An hour later, both were clean and fully dressed in the standard FBI uniform of a dark business suit. Masen was driving his father's car to the Masen Mansion.
"So, I didn't know you had a tattoo," said Swan, bravely attempting to make light of the morning's debacle.
"Huh. I knew you had one," commented Masen nonchalantly as he executed a left-hand turn across several lanes of traffic. This was the first time in their partnership that he felt like he had anything like the upper hand, and he wasn't about to relinquish it.
"What!" As far as Swan knew, no one except the tattoo artist and her doctor had an inkling about her tattoo. It was well-hidden.
"Sure. I was asked to review your medical file at one point, and it's listed as an identifying mark."
"You've seen my medical file?" Swan asked incredulously.
"It was before we worked together. I was on a review board for the agency." Now that he thought about it, something was a little fishy about it. That had happened about three months before he was assigned as her partner. He remembered one of the other panel members had snickered about the tattoo, described as a Saguaro cactus blossom with a date of had thought it commemorated something like a first date, or perhaps something a little racier. Masen had since guessed that it was the day Swan's mother was murdered in Phoenix.
"So, what is your tattoo of?" asked Swan, hoping to deflect some of the discussion.
"It's a Celtic knot. I'm Irish, you know." He didn't mention that he had gotten it while drunk with the Lacrosse team in college.
Swan was about to tell Masen to take the upcoming exit to get to the Masen Mansion when he flipped on his turn signal and then merged smoothly into the exit lane. "You know the way?"
"I've heard of the Masen Mansion before, Swan, and I grew up in Chicago."
"Don't forget you promised to get me inside the building."
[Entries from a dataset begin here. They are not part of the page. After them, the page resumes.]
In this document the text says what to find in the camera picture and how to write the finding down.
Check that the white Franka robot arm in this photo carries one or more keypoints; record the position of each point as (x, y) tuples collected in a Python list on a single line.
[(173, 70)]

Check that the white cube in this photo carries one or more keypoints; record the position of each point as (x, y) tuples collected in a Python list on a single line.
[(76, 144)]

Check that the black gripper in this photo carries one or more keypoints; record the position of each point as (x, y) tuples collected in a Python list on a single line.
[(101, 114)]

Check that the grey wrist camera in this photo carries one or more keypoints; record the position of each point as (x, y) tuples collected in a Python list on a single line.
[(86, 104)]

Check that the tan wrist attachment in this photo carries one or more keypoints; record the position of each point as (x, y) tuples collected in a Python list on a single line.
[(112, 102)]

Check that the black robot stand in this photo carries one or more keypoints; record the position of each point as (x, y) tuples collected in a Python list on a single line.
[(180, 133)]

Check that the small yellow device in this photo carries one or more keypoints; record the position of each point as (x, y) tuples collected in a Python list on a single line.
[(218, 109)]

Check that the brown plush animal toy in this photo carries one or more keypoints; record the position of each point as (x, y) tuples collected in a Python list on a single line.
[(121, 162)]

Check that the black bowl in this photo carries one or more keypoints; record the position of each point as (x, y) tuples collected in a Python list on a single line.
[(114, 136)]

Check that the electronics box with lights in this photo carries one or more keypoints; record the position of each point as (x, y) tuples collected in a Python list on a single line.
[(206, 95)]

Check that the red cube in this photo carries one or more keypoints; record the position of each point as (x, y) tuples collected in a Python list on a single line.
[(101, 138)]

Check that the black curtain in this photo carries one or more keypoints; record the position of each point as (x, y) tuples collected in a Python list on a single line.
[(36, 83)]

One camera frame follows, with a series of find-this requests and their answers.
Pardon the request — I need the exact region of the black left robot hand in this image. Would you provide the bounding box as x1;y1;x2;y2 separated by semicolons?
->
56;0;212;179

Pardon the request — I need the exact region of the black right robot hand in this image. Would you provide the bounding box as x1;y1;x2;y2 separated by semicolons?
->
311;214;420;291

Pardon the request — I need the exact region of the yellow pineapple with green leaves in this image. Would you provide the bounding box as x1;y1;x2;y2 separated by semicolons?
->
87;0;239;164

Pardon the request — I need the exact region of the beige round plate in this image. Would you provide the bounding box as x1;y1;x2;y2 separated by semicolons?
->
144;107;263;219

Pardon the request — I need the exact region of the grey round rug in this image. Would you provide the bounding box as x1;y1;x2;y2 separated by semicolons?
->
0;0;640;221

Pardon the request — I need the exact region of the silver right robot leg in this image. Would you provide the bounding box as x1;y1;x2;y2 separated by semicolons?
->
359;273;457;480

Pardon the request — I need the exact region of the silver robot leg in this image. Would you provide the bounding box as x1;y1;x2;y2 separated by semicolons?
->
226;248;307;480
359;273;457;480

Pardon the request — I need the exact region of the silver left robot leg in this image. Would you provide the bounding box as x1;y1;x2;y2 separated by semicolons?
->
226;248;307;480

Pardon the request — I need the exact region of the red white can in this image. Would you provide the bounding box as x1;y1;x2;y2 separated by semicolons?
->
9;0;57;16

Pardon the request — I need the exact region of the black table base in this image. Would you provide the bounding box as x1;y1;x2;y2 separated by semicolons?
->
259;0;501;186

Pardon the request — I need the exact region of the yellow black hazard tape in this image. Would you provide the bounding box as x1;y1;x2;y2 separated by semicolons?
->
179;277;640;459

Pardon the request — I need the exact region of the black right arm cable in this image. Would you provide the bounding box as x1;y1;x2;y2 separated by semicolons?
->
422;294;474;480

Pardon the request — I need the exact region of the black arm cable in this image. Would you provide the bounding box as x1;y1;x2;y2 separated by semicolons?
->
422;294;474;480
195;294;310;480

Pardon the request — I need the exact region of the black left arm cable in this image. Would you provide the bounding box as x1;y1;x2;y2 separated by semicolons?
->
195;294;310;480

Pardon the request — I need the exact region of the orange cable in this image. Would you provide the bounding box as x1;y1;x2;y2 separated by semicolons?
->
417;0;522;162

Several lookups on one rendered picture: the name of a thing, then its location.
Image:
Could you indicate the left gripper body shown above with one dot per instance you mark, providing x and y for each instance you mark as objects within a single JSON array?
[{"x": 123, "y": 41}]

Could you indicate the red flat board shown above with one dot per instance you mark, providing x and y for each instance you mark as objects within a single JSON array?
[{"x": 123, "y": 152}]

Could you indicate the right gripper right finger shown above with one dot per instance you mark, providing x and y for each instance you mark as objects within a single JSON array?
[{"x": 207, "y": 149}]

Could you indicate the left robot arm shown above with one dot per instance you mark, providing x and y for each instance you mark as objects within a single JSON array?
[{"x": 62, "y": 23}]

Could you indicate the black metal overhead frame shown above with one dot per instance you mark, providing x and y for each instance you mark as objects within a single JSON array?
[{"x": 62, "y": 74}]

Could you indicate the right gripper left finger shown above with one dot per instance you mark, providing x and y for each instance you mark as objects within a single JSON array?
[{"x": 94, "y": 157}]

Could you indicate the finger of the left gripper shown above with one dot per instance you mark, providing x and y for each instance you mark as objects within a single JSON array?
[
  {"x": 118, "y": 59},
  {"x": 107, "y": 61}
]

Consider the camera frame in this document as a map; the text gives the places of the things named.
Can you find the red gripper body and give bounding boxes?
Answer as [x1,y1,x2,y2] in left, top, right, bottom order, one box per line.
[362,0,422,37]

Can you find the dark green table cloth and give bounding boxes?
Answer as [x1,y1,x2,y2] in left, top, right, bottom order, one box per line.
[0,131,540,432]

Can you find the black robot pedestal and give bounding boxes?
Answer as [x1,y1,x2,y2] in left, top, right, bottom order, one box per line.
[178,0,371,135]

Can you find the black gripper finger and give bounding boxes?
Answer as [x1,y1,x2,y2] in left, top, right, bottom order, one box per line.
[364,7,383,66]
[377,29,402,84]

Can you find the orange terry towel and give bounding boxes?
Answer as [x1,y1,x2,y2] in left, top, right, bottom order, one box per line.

Swan found herself slightly annoyed when Masen expertly navigated his way to the out-of-the-way property. He parked and they both stepped out of the car. The house didn't look at all scary in the bright light of mid-morning.
"Does it bother you that there's another car parked further down the hill?" asked Swan.
"It is a little suspicious," admitted Masen. He stalled a moment, peering down at the car. He wasn't looking forward to going in the old building. If the Chi Gamma house had looked like it had spiders and maybe rats, he couldn't imagine what had begun breeding in the basement here. Badgers, maybe? There was something about the untidiness that repulsed him.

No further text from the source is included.